ACTIVITY: Among the lines below, take the one holding "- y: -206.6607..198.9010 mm", the one holding "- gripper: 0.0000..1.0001", and all lines between them. Set them down exactly.
━━━━━ RAW DATA ━━━━━
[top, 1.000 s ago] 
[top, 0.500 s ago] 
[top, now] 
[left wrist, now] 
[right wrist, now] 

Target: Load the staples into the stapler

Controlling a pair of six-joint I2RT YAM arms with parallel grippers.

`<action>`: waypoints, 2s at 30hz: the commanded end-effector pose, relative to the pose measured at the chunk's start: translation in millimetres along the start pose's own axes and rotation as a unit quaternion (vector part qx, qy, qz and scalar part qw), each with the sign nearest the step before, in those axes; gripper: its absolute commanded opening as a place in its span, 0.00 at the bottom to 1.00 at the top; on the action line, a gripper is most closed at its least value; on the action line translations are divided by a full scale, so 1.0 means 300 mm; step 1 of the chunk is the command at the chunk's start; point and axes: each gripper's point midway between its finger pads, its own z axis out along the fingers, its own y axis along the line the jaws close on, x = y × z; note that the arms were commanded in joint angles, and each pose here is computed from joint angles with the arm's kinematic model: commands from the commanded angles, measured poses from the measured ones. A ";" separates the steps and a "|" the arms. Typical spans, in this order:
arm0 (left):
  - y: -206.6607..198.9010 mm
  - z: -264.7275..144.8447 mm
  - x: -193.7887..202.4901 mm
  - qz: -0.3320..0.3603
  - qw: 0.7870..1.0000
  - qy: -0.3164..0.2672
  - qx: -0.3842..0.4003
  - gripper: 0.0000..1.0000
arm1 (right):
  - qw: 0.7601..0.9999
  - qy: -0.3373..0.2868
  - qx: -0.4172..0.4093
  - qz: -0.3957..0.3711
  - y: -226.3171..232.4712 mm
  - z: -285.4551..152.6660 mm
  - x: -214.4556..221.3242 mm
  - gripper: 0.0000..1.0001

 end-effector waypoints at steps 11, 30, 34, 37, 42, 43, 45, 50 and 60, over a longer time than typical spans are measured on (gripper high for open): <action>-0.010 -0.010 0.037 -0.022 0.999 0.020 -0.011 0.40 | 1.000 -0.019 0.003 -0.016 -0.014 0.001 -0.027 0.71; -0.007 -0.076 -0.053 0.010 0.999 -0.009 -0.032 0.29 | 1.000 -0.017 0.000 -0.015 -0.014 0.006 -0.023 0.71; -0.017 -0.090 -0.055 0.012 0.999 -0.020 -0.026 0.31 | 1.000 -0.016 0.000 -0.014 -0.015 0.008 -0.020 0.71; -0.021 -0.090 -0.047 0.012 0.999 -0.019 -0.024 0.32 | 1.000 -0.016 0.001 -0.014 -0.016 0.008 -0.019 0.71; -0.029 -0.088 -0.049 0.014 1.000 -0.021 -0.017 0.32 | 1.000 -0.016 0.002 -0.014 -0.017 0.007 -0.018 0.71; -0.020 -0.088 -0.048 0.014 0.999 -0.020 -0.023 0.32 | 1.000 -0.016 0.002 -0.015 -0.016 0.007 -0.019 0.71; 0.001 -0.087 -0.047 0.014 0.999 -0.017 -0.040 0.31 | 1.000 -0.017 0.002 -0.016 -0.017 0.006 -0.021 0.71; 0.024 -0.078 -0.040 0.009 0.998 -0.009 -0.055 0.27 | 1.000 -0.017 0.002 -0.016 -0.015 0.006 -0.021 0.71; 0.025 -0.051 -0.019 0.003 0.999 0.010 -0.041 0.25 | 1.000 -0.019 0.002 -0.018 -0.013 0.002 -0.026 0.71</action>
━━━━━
WRITTEN SOLUTION:
  - y: -206.6607..198.9010 mm
  - z: -264.7275..144.8447 mm
  - x: -193.7887..202.4901 mm
  - qz: -0.3320..0.3603
  - qw: 0.7870..1.0000
  - qy: -0.3164..0.2672
  - qx: -0.3842..0.4003
  - gripper: 0.0000..1.0000
arm1 (right):
  - qw: 0.7601..0.9999
  - qy: -0.3373..0.2868
  - qx: -0.4172..0.4093
  - qz: -0.3957..0.3711
  - y: -226.3171..232.4712 mm
  - z: -285.4551..152.6660 mm
  - x: -214.4556..221.3242 mm
  - gripper: 0.0000..1.0001

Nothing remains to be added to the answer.